PragReST: Self-Reinforcing Counterfactual Reasoning for Pragmatic Language Understanding

Researchers introduced PragReST, a self-supervised framework that uses counterfactual reasoning to improve large language models' pragmatic language understanding. Across four benchmarks, PragReST boosted accuracy by up to 5.50% over backbone models without human-labeled data or teacher distillation. The method primarily reduces errors from failing to contrast observed utterances with plausible alternatives.

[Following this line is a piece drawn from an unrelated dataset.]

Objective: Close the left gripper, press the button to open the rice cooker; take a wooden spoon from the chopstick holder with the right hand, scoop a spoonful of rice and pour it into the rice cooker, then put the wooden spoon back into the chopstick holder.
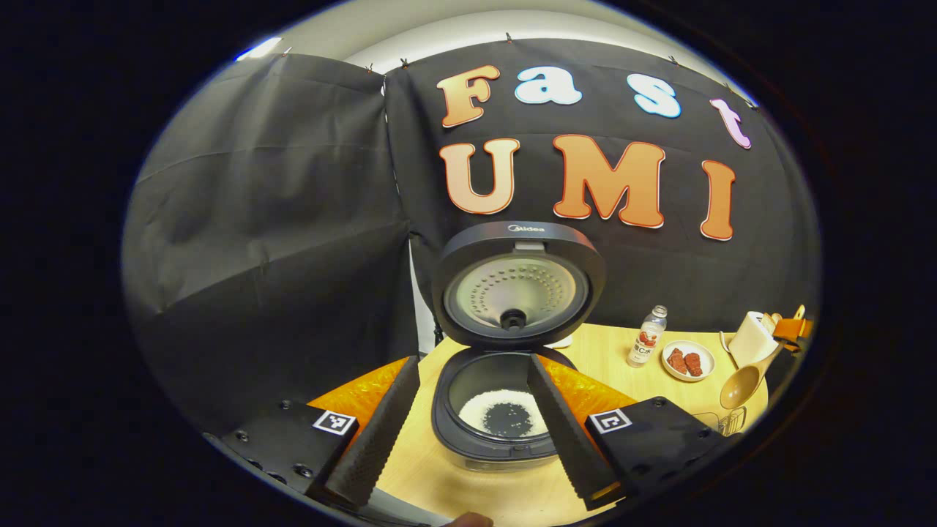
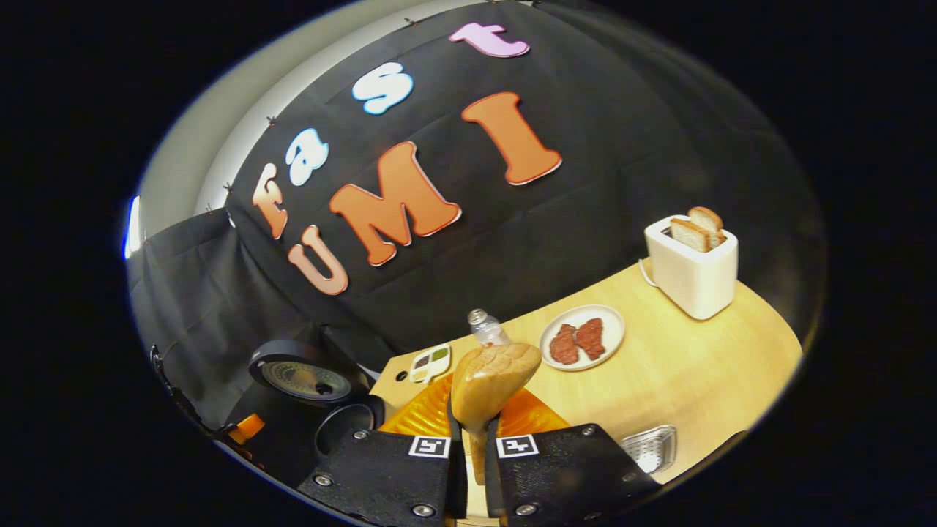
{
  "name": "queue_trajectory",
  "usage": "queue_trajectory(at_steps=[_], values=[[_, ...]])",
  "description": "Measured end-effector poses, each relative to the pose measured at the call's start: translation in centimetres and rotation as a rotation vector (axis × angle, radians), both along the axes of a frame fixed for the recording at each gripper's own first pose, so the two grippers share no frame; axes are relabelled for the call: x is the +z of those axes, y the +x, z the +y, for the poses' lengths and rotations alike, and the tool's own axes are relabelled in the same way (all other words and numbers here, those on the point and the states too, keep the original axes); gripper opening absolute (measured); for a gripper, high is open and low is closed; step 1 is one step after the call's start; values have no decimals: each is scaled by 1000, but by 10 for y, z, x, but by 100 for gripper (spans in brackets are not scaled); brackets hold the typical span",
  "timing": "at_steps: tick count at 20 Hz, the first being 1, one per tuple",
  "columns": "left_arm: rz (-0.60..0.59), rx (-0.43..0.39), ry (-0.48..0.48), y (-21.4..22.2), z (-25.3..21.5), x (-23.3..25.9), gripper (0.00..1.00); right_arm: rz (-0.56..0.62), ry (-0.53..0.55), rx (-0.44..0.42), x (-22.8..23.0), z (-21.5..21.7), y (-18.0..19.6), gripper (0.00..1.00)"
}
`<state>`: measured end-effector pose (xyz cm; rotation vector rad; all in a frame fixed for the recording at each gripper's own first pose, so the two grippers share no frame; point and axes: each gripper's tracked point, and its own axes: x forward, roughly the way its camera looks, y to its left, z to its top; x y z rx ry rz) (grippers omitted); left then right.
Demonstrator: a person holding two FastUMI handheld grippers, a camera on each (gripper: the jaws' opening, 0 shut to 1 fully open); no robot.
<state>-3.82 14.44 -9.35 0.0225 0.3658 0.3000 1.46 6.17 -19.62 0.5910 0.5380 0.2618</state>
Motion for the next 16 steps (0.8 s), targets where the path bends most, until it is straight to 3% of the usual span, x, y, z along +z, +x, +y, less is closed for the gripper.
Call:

arXiv:2606.18624v1 Announce Type: new Abstract: Natural language understanding often depends on meanings that are implied rather than explicitly stated, requiring pragmatic reasoning. Despite strong performance on math and logical reasoning, large language models LLMs still struggle with making pragmatic inferences, often choosing literal interpretations. To improve LLM pragmatic reasoning, we introduce PragReST, a self-supervised framework that constructs pragmatic QA data, generates counterfactual reasoning traces, and trains models to internalize them through supervised fine-tuning and reinforcement learning, without human-labeled training data or distillation from a stronger teacher. Across four pragmatic benchmarks PragMega, Ludwig, MetoQA, and AltPrag , PragReST improves over backbone models, task-specific pragmatic tuning baselines, and non-counterfactual variants of the same pipeline. On accuracy-based benchmarks, PragReST improves over the instruct backbone by 5.37 and 5.50% absolute for Qwen3-8B and Qwen3-14B, respectively. Our error analysis and ablations underscore the importance of counterfactual reasoning: PragReST primarily reduces errors caused by failures to contrast observed utterances with plausible alternatives, and removing counterfactual reasoning substantially reduces performance. Moreover, our training preserves out-of-domain performance on general-knowledge and mathematical reasoning benchmarks.